3. Lecture d’Écriture
(Apocalypse, XXI, 18-27). — L’Église interrompt la lecture de l’Écriture
occurrente et nous présente une peinture apocalyptique de la Jérusalem céleste
Cette lecture se rattache aux pensées du temps actuel de l’année ecclésiastique
Remarquons le dessein de l’Église : les deux fêtes de la Dédicace en
novembre ont des leçons dont les textes se suivent (9 nov. : XXI,
9-18 ; 18 nov. : XXI, 18-27. La lecture du 3e nocturne est
empruntée à l’octave de la Dédicace, de sorte que ces deux fêtes sont en
étroite liaison). Les leçons nous montrent la Jérusalem céleste dans son achèvement :
“ La muraille de la ville était construite en jaspe, et la ville elle-même
était d’un or pur, semblable à un pur cristal. Les pierres fondamentales du mur
de la Ville étaient ornées de toutes sortes de pierres précieuses... Les douze
portes étaient douze perles ; chaque porte était d’une seule perle Les
rues de la ville étaient d’un or pur... On n’y voyait pas de temple, car Dieu,
le Seigneur, le Tout-Puissant, est son temple ainsi que l’Agneau. La ville
n’avait besoin ni du soleil ni de la lune pour l’éclairer, car la gloire de
Dieu l’illuminait et l’Agneau était son flambeau. Les nations marcheront à sa
lumière et les rois de la terre y apporteront leur magnificence et leurs
trésors. Ses portes ne sont point fermées chaque jour et il n’y a pas de nuit.

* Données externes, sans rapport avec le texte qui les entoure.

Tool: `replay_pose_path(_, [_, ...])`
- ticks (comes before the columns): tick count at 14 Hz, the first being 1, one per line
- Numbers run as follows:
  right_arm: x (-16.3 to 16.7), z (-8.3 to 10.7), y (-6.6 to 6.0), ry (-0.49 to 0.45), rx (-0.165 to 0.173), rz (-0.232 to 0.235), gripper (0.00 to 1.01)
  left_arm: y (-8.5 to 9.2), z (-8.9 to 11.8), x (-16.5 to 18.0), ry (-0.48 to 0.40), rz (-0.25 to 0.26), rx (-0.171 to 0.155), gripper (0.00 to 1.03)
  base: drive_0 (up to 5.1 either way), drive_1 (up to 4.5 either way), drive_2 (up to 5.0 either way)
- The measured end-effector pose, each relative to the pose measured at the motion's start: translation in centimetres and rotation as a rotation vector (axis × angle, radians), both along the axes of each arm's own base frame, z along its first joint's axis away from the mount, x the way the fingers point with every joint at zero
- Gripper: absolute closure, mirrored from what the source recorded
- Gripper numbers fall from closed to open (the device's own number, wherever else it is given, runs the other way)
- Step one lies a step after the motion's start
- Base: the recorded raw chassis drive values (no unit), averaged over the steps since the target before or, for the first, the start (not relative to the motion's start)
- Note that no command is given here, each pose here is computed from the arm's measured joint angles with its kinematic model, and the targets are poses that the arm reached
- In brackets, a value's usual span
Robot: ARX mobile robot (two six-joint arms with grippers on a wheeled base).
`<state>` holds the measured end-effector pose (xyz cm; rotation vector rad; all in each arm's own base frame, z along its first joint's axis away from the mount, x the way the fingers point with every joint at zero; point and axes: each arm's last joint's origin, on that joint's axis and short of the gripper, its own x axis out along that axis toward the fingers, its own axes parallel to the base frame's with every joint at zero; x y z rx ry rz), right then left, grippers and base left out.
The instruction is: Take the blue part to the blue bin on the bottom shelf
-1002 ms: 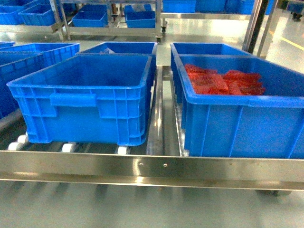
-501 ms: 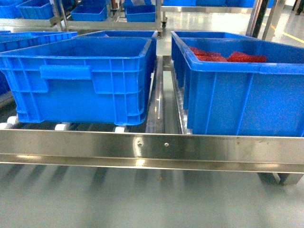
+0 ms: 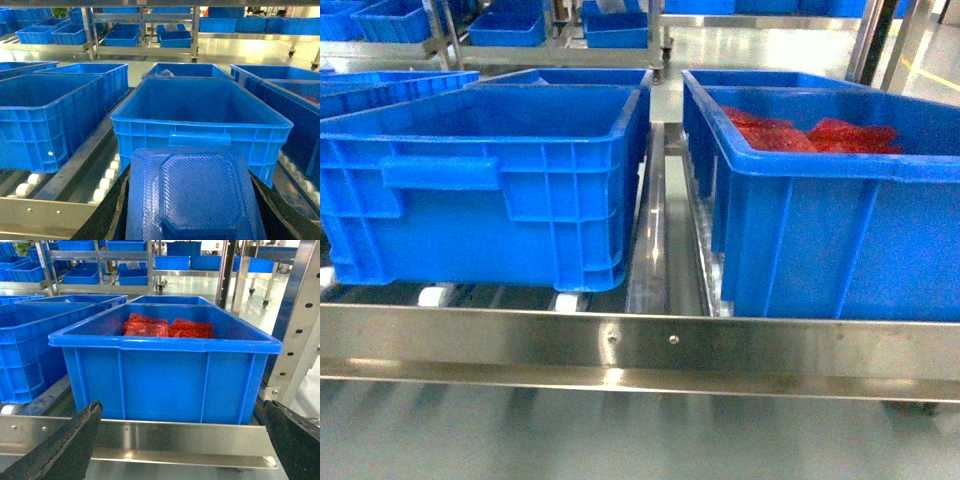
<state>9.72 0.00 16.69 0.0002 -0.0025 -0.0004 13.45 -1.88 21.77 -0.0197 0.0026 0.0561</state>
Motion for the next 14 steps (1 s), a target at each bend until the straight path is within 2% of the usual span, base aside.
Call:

On y apportera ce que les nations ont de plus magnifique et de plus précieux Il
n’y entrera rien de souillé, aucun artisan d’abomination et de mensonge, mais
ceux-là seulement qui sont inscrits dans le livre de vie de l’Agneau. ” De ce
passage il résulte que ces deux fêtes de Dédicace célébrées à la fin de l’année
appartiennent au symbolisme de l’automne ecclésiastique ; elles
représentent pour nous la Jérusalem céleste.